Statement on Datum Modernisation

24 March 2016

Executive Summary

This document overviews the technical detail of, and proposed implementation strategy for modernising Australia’s datum. Drivers for changing the present datum, the key elements of the modernised datum, and the Roadmap for its implementation are summarised. A two stage process which nominally concludes in 2023 is proposed.

In Stage–1 with user implementation commencing on 1 January 2017, a new and more rigorous national adjustment will be undertaken with the coordinates projected to a reference date of 1 January 2020 as a conventional plate-fixed or static datum. Horizontal coordinates will shift by approximately 1.8 metres, however the new datum will be more closely aligned to the globally standardised International Terrestrial Reference Frame (ITRF), such that residual coordinate differences will be small enough to be ignored for most users.

In Stage–2 a new national reference frame that will allow locations of points and their movement over time to be modelled, accommodating coordinates that can change over time, will commence implementation on 1 January 2020. This Earth-fixed reference frame will be highly accurate with respect to ITRF. Importantly, a conventional plate-fixed datum will also be retained in perpetuity, unless it becomes obvious that it is no longer needed.

Background

The Geocentric Datum of Australia 1994 (GDA94) was officially adopted across Australia on 1 January 2000 and ICSM continued to promote its implementation until 2003. Between 2002 and 2003, ICSM prepared a discussion paper on the future of the datum where it was anticipated that GDA94 would ultimately be unable to satisfy the expectations of all positioning stakeholders as global positioning systems developed. The closing observation of this work was that a three dimensional readjustment may be necessary within 10 years. ICSM finally resolved that GDA94, as adopted in 2000, be retained for at least five years and then reassessed.

Drivers for Change

Since 2000, the geospatial community, like many areas in society, has experienced substantial technological change. These changes have been particularly profound, and driven mainly by the significant increase in understanding of the value of geospatial information among decision makers at many levels. It is clear that this rate of change is unlikely to decrease, but will increase.

Accordingly, since 2010, experts in the geospatial community have devoted significant resources to understanding how future trends and societal demands will impact on spatial data management, and what delivery tools will be required to service those demands. For example, see the United Nations GGIM Future trends in geospatial information management: the five to ten year vision and the Australian Strategic Plan for GNSS. These studies highlight a number of future trends that by 2020 will have significant consequences for the provision of a national datum.

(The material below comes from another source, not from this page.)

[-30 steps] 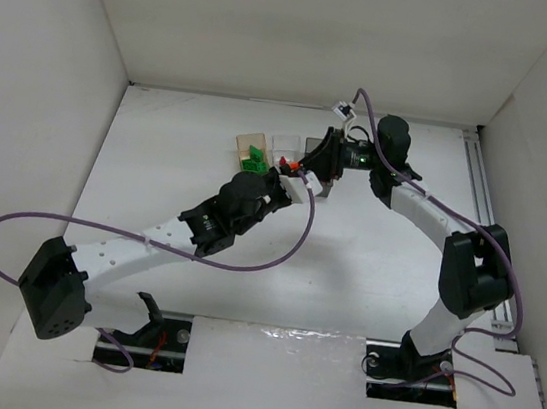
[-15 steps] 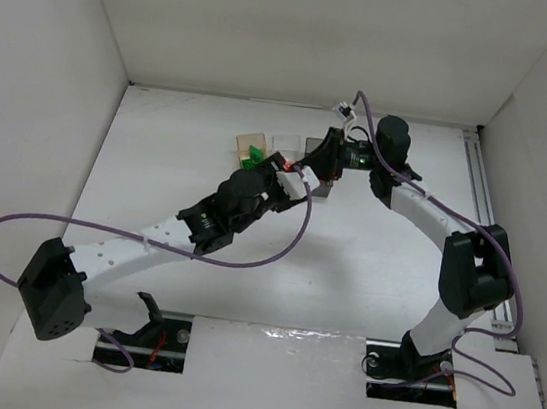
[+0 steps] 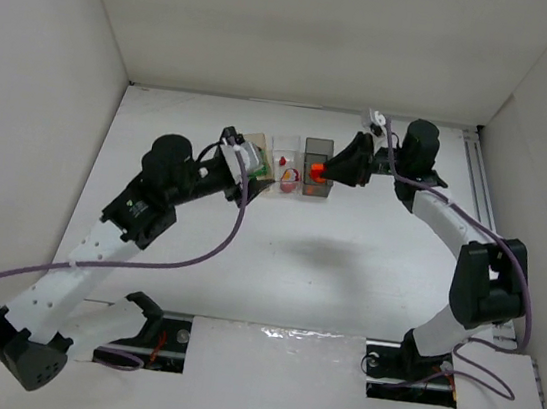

The major trends identified by the PCG include:

  • The fully operational and enhanced global and regional satellite navigation constellations including Galileo (Europe), GPS (USA), GLONASS (Russia), Beidou (China), QZSS (Japan) and IRNSS (India) that will enable affordable consumer grade GNSS positioning to better than 50 cm accuracy and augmented positioning to better than 3 cm accuracy in real–time
  • A growing economic dependence on highly accurate positioning to underpin efficient transportation, spatially enabled business and government, and industrial automation (e.g., robotic mining and precision agriculture)
  • A growing reliance on spatially enabled business processes that in turn utilise machine to machine (M2M) communication of high–accuracy positions and high resolution geospatial data in real time and three dimensions
  • Globalisation of coordinate and geodetic frameworks as a result of increased global services, the development and widespread adoption of non–Australian consumer (non–enterprise) geospatial applications
  • Many users including those in the transportation sectors (aviation, maritime and road) operate within globalised frameworks that are constrained by requirements that limit the support of individual national datum and have a necessity to conform to international standards.

The reality of these trends underscores the fundamental and increasing requirement for close alignment of national datums with ITRF. These trends also highlight the inadequacies of GDA94, which has large coordinate distortions of up to 0.3 metres (predominantly present at jurisdictional borders), lacks rigorous coordinate uncertainty estimates, and will be offset from ITRF by 1.8 metres by 2020.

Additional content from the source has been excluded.